*** Begin section ***

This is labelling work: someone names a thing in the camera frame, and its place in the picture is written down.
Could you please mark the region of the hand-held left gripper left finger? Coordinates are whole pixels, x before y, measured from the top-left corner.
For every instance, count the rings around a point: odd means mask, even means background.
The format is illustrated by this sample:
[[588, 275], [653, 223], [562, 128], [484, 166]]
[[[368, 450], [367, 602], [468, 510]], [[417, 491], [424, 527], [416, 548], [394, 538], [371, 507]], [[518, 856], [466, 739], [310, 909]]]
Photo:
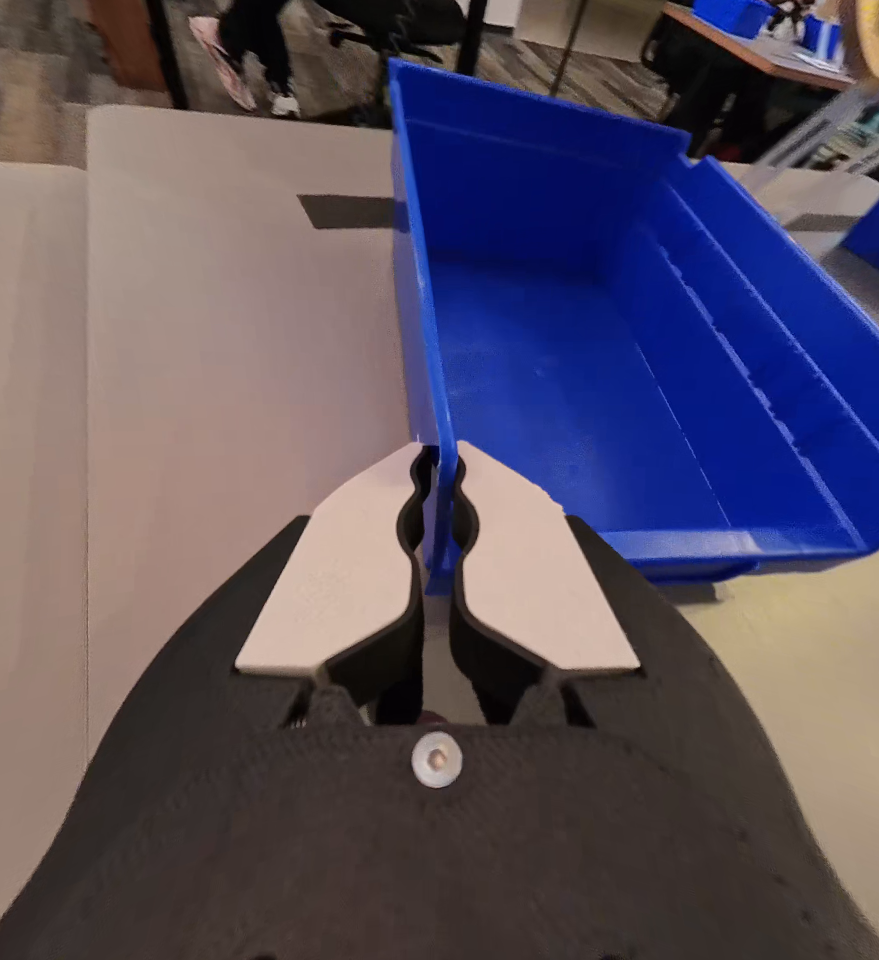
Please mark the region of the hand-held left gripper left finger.
[[422, 706], [417, 551], [433, 469], [410, 442], [330, 493], [307, 518], [234, 667], [347, 691], [357, 706]]

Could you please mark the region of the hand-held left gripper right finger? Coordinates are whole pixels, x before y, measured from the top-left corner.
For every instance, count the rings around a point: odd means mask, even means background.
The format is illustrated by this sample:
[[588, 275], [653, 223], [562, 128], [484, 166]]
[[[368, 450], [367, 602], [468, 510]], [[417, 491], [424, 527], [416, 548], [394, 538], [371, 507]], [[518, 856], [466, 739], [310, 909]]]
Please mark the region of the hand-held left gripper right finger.
[[486, 713], [512, 715], [542, 683], [639, 671], [570, 518], [542, 486], [460, 440], [452, 505], [450, 649]]

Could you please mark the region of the black table leg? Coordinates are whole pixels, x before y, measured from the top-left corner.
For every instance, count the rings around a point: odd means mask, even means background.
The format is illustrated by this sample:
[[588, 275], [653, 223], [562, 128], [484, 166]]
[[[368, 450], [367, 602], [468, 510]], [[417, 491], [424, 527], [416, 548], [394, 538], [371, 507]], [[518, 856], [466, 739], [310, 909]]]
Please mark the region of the black table leg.
[[163, 1], [144, 1], [163, 80], [174, 109], [188, 111], [190, 104], [183, 83], [182, 71], [171, 34], [166, 5]]
[[483, 41], [486, 0], [469, 1], [465, 15], [465, 26], [458, 44], [456, 72], [463, 76], [473, 76], [479, 60]]

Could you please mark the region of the black office chair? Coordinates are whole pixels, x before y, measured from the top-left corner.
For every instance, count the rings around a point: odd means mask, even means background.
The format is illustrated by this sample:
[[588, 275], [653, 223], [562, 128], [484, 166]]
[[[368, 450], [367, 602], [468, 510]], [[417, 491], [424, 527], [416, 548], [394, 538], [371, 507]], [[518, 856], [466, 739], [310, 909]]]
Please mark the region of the black office chair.
[[456, 46], [467, 17], [456, 1], [315, 1], [327, 14], [351, 24], [375, 49], [415, 53], [421, 47]]

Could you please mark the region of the wooden top desk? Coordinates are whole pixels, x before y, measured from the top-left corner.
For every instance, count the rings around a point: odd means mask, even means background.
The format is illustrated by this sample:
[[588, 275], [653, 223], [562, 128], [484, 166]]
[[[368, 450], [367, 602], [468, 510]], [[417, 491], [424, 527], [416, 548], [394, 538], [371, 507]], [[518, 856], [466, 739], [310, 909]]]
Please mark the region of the wooden top desk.
[[844, 91], [854, 79], [844, 71], [834, 71], [801, 59], [797, 48], [769, 35], [744, 39], [717, 29], [702, 20], [690, 8], [666, 3], [663, 16], [710, 42], [737, 61], [771, 78], [799, 83], [819, 90]]

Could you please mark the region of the brown wooden cabinet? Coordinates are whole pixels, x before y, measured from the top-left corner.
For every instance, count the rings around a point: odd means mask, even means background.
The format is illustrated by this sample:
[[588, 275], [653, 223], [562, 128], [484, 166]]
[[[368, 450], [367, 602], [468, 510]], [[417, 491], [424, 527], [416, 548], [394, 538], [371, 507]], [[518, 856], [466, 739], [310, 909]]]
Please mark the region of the brown wooden cabinet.
[[166, 92], [144, 1], [86, 1], [106, 63], [116, 83], [133, 90]]

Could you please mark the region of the small blue plastic bin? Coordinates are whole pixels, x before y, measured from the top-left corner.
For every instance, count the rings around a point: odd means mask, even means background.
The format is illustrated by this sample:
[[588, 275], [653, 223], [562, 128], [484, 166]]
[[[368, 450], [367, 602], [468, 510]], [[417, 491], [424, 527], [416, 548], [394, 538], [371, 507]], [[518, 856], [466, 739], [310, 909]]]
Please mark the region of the small blue plastic bin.
[[775, 12], [766, 1], [695, 1], [691, 8], [697, 19], [744, 41], [755, 40]]

*** End section ***

(TASK GOAL) With the line holding "gripper right finger?" as the first and the line holding "Could you please mark the region of the wooden" as the last, please transcribe exactly the lines of the material above in that range and nothing else.

(RESPONSE AREA)
Could you please mark the region of the hand-held left gripper right finger? Coordinates are whole pixels, x before y, measured from the top-left corner.
For every instance, count the rings around a point: odd means mask, even means background.
The format is illustrated by this sample:
[[588, 275], [653, 223], [562, 128], [484, 166]]
[[[368, 450], [367, 602], [468, 510]], [[417, 491], [424, 527], [416, 548], [394, 538], [371, 507]], [[518, 856], [466, 739], [310, 909]]]
Please mark the region of the hand-held left gripper right finger.
[[486, 713], [512, 715], [542, 683], [639, 671], [570, 518], [542, 486], [460, 440], [452, 505], [450, 649]]

Could you please mark the region of the black table leg? Coordinates are whole pixels, x before y, measured from the top-left corner.
For every instance, count the rings around a point: odd means mask, even means background.
The format is illustrated by this sample:
[[588, 275], [653, 223], [562, 128], [484, 166]]
[[[368, 450], [367, 602], [468, 510]], [[417, 491], [424, 527], [416, 548], [394, 538], [371, 507]], [[518, 856], [466, 739], [310, 909]]]
Please mark the region of the black table leg.
[[163, 1], [144, 1], [163, 80], [174, 109], [188, 111], [190, 104], [183, 83], [182, 71], [171, 34], [166, 5]]
[[483, 41], [486, 0], [469, 1], [465, 15], [465, 26], [458, 44], [456, 72], [463, 76], [473, 76], [479, 60]]

Could you please mark the region of the black office chair? Coordinates are whole pixels, x before y, measured from the top-left corner.
For every instance, count the rings around a point: odd means mask, even means background.
The format is illustrated by this sample:
[[588, 275], [653, 223], [562, 128], [484, 166]]
[[[368, 450], [367, 602], [468, 510]], [[417, 491], [424, 527], [416, 548], [394, 538], [371, 507]], [[518, 856], [466, 739], [310, 909]]]
Please mark the region of the black office chair.
[[456, 46], [467, 17], [456, 1], [315, 1], [327, 14], [351, 24], [375, 49], [415, 53], [421, 47]]

Could you please mark the region of the wooden top desk? Coordinates are whole pixels, x before y, measured from the top-left corner.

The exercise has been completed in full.